The E53 Johor Bahru–Pasir Gudang Elevated Expressway (JOPGEX) is a new expressway under planning in Johor Bahru, Johor, Malaysia. The 50-kilometre (30 miles) expressway connects Tampoi, Tebrau, Plentong and Pasir Gudang.
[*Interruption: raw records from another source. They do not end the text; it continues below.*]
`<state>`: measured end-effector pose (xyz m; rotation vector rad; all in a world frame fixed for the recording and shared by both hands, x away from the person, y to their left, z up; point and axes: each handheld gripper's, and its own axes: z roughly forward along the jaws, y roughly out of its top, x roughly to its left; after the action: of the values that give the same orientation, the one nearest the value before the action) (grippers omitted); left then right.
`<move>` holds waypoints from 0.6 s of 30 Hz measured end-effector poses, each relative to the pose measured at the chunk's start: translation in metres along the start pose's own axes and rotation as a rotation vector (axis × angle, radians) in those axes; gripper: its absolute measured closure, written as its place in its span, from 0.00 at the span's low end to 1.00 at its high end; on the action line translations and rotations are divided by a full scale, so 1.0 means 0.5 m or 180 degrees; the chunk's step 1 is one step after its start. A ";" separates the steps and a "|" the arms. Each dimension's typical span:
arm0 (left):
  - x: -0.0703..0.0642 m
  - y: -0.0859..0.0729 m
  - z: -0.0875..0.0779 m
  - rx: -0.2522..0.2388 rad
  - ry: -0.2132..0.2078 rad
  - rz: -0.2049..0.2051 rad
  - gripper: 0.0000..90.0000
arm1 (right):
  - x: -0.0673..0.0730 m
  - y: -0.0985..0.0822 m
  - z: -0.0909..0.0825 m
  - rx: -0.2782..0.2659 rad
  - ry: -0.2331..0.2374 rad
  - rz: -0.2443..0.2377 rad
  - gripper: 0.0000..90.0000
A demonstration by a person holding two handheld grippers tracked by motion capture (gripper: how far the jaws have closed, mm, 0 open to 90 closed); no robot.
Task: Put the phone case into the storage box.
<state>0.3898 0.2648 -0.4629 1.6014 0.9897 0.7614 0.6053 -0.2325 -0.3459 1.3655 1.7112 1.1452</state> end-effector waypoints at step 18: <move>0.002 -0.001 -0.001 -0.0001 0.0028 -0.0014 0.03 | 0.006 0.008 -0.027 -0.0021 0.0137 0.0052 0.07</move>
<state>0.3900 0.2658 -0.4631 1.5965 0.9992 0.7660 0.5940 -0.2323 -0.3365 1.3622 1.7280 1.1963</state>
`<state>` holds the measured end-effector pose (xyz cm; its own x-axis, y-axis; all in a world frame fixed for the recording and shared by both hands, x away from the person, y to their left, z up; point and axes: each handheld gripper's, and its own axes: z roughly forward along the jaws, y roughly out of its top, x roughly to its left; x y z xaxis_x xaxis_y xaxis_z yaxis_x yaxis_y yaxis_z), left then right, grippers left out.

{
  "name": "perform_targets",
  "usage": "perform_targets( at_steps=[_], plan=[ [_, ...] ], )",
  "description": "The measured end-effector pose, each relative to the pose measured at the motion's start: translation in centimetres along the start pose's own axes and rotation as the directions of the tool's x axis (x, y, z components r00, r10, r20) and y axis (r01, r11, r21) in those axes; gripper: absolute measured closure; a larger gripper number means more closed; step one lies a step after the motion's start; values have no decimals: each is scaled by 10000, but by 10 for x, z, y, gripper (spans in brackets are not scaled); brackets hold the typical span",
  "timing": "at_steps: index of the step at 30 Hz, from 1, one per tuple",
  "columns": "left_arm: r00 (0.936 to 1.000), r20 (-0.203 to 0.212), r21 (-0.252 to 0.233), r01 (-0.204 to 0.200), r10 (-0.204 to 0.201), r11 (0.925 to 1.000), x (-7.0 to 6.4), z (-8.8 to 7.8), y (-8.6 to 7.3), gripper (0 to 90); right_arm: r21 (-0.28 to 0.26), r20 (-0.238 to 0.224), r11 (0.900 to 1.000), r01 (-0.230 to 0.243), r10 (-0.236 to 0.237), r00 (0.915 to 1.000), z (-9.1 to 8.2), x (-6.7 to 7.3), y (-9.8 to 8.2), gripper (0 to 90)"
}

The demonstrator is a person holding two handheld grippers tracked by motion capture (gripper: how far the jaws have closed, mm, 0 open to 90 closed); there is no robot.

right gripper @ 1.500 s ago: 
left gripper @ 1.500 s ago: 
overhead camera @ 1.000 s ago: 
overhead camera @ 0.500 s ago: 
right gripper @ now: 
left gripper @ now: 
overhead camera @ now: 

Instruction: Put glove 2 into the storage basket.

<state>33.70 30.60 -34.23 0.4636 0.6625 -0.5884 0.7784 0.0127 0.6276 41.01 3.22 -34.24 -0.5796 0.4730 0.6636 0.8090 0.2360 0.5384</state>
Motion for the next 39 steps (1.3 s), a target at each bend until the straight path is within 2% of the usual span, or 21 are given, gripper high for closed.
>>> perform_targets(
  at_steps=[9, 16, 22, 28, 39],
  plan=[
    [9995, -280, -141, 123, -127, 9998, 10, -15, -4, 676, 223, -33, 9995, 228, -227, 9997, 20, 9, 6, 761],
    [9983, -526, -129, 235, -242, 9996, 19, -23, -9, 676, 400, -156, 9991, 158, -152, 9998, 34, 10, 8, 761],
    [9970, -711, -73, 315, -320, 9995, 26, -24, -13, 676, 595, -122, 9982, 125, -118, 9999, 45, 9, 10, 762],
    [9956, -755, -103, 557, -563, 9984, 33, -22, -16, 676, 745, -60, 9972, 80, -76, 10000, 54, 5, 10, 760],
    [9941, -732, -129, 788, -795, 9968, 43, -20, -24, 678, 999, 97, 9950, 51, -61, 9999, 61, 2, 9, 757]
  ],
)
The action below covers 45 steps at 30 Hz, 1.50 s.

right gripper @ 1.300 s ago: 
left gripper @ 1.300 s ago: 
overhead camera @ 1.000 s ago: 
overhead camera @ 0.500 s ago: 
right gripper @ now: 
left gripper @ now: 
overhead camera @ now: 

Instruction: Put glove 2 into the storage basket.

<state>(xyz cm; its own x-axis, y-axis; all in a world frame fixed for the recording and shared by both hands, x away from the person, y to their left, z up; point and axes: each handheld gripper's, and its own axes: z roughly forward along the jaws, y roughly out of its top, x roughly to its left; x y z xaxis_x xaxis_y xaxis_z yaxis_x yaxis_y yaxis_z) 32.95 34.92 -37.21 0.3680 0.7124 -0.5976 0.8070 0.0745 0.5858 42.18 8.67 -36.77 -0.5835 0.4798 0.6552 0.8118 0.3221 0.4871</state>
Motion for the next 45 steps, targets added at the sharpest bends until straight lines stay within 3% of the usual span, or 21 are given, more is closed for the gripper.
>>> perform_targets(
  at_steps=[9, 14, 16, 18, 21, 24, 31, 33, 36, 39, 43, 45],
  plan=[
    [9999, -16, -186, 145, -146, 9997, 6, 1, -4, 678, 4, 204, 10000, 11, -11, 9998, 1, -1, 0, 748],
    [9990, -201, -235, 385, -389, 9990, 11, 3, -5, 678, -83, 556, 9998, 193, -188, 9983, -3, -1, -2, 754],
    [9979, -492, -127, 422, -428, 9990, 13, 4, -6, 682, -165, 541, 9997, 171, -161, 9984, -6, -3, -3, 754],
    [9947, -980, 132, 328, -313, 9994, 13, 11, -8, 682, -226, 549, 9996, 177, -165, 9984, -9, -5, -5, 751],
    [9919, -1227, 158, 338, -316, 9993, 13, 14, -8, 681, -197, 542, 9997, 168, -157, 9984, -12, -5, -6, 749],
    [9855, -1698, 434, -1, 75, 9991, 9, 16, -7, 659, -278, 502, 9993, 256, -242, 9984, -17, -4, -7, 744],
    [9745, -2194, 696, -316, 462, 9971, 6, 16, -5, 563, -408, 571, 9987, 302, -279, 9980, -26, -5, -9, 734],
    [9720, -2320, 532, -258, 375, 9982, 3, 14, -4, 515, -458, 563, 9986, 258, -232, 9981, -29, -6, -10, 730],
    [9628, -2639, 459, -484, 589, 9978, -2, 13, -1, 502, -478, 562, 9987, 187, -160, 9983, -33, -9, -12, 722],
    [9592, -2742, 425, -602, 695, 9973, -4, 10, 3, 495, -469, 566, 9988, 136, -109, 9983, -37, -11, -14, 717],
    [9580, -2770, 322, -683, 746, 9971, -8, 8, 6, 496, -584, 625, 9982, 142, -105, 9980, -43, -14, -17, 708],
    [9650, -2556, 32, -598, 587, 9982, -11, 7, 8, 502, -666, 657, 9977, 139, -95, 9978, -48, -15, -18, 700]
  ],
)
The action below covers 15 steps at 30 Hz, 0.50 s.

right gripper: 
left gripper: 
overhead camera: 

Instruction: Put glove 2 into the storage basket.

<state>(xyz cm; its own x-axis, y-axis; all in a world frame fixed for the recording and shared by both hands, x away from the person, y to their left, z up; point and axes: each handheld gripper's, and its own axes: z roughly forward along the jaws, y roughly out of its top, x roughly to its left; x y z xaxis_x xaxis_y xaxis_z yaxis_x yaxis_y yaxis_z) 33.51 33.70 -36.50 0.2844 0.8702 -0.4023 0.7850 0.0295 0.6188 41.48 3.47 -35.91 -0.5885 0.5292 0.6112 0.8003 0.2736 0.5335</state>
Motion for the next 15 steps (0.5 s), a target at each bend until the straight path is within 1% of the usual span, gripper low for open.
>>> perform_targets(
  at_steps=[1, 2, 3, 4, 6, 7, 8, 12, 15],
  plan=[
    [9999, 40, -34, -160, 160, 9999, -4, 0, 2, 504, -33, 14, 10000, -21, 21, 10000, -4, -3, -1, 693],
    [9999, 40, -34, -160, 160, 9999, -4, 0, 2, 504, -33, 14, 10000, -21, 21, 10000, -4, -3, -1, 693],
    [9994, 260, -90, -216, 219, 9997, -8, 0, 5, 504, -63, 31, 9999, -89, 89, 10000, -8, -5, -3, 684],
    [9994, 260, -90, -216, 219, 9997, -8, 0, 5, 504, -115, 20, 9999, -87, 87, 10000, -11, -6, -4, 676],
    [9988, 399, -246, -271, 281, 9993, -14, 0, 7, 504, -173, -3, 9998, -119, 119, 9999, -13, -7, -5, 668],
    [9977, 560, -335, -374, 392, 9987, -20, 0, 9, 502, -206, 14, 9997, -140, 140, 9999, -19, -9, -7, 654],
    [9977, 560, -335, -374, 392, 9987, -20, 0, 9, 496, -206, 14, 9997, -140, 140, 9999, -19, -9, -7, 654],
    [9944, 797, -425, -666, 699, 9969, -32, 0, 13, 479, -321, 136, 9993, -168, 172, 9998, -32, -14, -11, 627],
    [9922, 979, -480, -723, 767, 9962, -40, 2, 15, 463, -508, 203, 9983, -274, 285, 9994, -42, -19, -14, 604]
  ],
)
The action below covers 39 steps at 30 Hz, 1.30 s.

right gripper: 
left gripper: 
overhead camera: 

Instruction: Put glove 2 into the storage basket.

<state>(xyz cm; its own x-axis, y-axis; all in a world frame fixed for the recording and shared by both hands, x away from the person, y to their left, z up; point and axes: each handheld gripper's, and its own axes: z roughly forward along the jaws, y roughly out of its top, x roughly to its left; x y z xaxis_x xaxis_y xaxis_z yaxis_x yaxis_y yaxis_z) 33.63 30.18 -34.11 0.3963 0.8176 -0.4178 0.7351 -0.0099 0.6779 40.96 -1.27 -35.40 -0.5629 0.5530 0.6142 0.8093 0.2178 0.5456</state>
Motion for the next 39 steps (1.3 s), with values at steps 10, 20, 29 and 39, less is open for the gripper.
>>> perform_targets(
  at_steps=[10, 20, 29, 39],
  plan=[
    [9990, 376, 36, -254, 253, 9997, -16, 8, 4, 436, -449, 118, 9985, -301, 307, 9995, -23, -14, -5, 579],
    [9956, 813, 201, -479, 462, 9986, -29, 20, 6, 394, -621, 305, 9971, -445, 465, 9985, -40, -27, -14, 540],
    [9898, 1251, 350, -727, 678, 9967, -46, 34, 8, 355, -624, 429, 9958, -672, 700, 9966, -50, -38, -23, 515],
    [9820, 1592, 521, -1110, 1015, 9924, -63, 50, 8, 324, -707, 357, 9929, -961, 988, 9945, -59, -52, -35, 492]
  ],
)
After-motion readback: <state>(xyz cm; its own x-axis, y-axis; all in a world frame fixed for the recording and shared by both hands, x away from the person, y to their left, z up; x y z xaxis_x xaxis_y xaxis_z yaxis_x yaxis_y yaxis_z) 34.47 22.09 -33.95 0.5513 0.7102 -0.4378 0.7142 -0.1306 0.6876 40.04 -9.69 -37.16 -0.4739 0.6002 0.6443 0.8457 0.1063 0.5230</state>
This project is part of the Iskandar Malaysia (formerly South Johor Economic Region (SJER) or Iskandar Development Region (IDR)) will be built to resolve traffic jams and accident prone problems along Pasir Gudang Highway (Federal Route 17).

==Interchange lists==
The entire route is located in Johor Bahru District, Johor.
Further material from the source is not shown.